MATERIAL SUPPLIED section start

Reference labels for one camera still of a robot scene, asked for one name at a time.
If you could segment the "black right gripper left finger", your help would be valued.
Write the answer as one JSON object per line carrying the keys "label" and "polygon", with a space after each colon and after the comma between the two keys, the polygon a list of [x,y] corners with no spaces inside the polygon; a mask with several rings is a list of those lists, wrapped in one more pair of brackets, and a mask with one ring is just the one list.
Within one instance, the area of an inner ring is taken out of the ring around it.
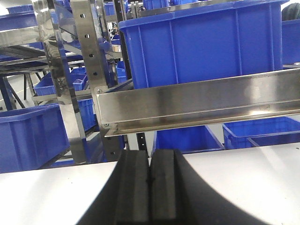
{"label": "black right gripper left finger", "polygon": [[149,162],[143,150],[122,152],[115,169],[79,225],[149,224]]}

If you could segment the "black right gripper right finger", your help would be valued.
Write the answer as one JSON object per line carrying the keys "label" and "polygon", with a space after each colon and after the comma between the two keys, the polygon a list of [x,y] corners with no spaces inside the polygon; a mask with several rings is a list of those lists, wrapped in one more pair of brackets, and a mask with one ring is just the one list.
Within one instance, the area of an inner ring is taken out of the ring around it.
{"label": "black right gripper right finger", "polygon": [[178,150],[151,160],[150,218],[154,225],[263,225],[214,190]]}

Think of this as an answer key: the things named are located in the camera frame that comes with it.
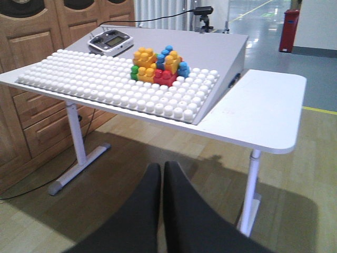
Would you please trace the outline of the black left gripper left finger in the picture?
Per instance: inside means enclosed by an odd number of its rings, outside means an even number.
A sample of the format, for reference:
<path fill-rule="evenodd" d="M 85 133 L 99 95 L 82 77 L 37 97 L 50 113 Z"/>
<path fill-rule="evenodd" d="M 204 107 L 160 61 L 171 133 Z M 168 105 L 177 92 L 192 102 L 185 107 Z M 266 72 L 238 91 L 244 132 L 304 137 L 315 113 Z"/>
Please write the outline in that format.
<path fill-rule="evenodd" d="M 160 165 L 150 163 L 119 210 L 66 252 L 157 252 L 161 179 Z"/>

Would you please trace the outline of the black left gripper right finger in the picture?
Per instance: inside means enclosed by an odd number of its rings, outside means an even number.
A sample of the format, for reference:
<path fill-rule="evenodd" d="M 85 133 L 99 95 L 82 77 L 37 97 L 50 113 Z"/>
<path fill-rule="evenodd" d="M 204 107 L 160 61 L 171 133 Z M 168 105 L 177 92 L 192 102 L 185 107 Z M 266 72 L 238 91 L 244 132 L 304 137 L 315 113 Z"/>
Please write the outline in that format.
<path fill-rule="evenodd" d="M 164 166 L 163 218 L 168 252 L 269 252 L 216 213 L 176 161 Z"/>

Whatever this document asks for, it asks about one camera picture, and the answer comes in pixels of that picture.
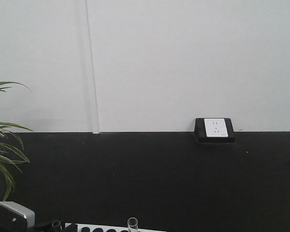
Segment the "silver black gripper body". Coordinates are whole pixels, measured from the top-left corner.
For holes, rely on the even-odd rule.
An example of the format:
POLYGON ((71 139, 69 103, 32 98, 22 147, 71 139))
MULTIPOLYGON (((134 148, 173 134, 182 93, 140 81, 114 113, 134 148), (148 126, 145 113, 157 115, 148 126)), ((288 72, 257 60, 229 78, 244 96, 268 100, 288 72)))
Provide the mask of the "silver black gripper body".
POLYGON ((34 211, 16 202, 0 202, 0 232, 25 232, 34 225, 34 211))

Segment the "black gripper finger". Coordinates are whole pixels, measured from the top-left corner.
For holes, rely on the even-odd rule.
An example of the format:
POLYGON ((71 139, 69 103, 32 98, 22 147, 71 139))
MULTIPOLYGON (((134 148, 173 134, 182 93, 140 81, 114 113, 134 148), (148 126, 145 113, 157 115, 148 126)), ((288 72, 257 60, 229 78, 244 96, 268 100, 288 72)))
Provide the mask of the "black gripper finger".
POLYGON ((54 220, 52 222, 51 229, 52 229, 53 232, 61 232, 63 230, 62 229, 62 225, 61 225, 61 221, 60 220, 54 220))

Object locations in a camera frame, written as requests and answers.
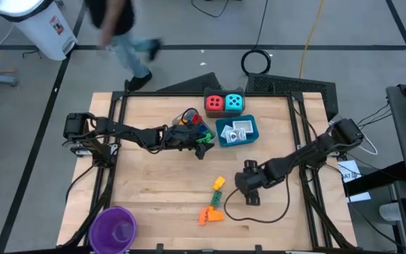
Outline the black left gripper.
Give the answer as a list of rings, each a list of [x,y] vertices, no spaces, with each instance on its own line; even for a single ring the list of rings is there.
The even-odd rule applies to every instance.
[[[199,137],[198,125],[189,123],[186,125],[173,125],[168,128],[163,137],[164,150],[195,149],[195,156],[204,159],[205,153],[210,150],[213,143],[197,143]]]

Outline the dark green brick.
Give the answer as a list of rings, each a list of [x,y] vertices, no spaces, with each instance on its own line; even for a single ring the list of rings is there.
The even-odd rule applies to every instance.
[[[212,207],[219,207],[221,204],[221,199],[222,199],[223,193],[219,190],[215,190],[214,194],[212,196],[210,205]]]

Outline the white paper sheet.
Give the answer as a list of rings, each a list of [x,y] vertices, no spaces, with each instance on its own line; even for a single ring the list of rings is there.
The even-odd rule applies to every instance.
[[[348,183],[350,181],[359,179],[362,175],[359,172],[359,168],[355,161],[348,160],[348,161],[341,161],[338,162],[338,168],[340,169],[343,175],[343,183]],[[370,200],[371,196],[369,192],[360,193],[356,195],[349,195],[347,198],[348,202],[362,202],[365,200]]]

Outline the teal plastic bin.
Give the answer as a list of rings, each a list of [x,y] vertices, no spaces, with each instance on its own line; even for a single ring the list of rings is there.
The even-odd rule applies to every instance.
[[[246,140],[234,142],[234,143],[228,143],[225,138],[222,138],[222,132],[225,126],[230,126],[233,127],[233,122],[234,121],[250,121],[252,123],[252,132],[246,134]],[[226,119],[218,119],[215,121],[216,125],[216,132],[219,137],[219,144],[221,147],[232,147],[236,145],[246,145],[249,143],[255,142],[259,138],[259,129],[257,128],[257,123],[253,117],[253,115],[248,114],[248,115],[243,115],[243,116],[236,116],[236,117],[231,117],[231,118],[226,118]]]

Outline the white paper roll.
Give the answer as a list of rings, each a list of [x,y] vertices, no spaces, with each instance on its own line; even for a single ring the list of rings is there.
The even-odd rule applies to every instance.
[[[397,202],[383,204],[379,208],[380,216],[389,222],[397,222],[402,220],[400,206]]]

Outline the black flat panel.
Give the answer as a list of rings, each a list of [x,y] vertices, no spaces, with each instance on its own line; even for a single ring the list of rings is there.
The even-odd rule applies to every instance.
[[[161,88],[158,92],[201,92],[207,87],[213,90],[221,90],[222,86],[214,72],[207,73],[196,78],[185,80],[181,83]]]

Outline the smoky translucent plastic bin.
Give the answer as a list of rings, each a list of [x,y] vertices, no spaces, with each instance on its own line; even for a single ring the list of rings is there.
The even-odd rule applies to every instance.
[[[238,94],[238,95],[241,95],[243,97],[243,110],[242,111],[226,111],[225,110],[225,96],[229,95],[229,94]],[[243,111],[245,110],[245,91],[241,87],[236,88],[234,90],[213,90],[213,89],[207,87],[204,90],[204,109],[205,109],[205,99],[209,95],[222,96],[224,98],[224,110],[223,111],[207,111],[207,110],[205,110],[206,116],[208,118],[221,119],[221,118],[230,118],[230,117],[240,116],[243,113]]]

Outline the teal foam die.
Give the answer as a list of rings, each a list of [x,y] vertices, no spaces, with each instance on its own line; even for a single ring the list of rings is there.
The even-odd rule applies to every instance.
[[[242,111],[243,110],[243,97],[238,94],[229,94],[225,96],[225,110],[226,111]]]

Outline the orange sloped toy block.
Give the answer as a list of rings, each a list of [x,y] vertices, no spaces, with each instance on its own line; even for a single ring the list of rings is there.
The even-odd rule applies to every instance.
[[[207,210],[208,222],[219,222],[224,220],[224,214],[218,211],[214,206],[209,206]]]

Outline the white pedal trash can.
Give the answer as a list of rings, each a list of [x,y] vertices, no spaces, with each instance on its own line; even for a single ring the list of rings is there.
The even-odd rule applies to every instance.
[[[64,60],[78,43],[55,0],[0,0],[0,16],[51,60]]]

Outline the person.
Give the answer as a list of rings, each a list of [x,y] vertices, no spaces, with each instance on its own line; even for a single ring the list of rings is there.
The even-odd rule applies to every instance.
[[[125,81],[130,92],[143,88],[152,72],[140,60],[139,52],[153,61],[161,49],[159,38],[142,39],[133,34],[135,12],[131,0],[83,0],[90,20],[99,29],[99,47],[111,50],[121,65],[132,71],[133,78]]]

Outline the red foam die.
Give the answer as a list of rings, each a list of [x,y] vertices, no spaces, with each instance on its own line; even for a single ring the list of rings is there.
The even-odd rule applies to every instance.
[[[219,95],[209,95],[205,99],[205,109],[207,111],[223,111],[224,98]]]

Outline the purple plastic bucket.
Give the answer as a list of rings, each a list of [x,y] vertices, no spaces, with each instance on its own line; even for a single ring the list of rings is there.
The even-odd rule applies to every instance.
[[[137,222],[124,207],[110,207],[93,221],[89,239],[96,254],[124,254],[133,244]]]

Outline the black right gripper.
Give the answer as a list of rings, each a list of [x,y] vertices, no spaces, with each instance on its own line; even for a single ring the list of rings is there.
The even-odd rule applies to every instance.
[[[259,192],[256,189],[269,184],[264,170],[257,167],[258,164],[256,160],[246,159],[244,161],[244,170],[250,171],[235,174],[235,186],[245,196],[246,205],[250,206],[261,205]]]

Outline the black cart base beam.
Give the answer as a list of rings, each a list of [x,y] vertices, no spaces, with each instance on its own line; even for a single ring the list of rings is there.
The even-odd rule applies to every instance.
[[[406,166],[404,162],[392,164],[358,179],[344,183],[345,196],[354,196],[375,188],[388,186],[396,181],[406,181]]]

MATERIAL SUPPLIED section end

* INSTRUCTIONS TO FOLLOW
Count each line of the listing above in which "Coordinates" appears, and give that count with nothing added.

* ANSWER AREA
2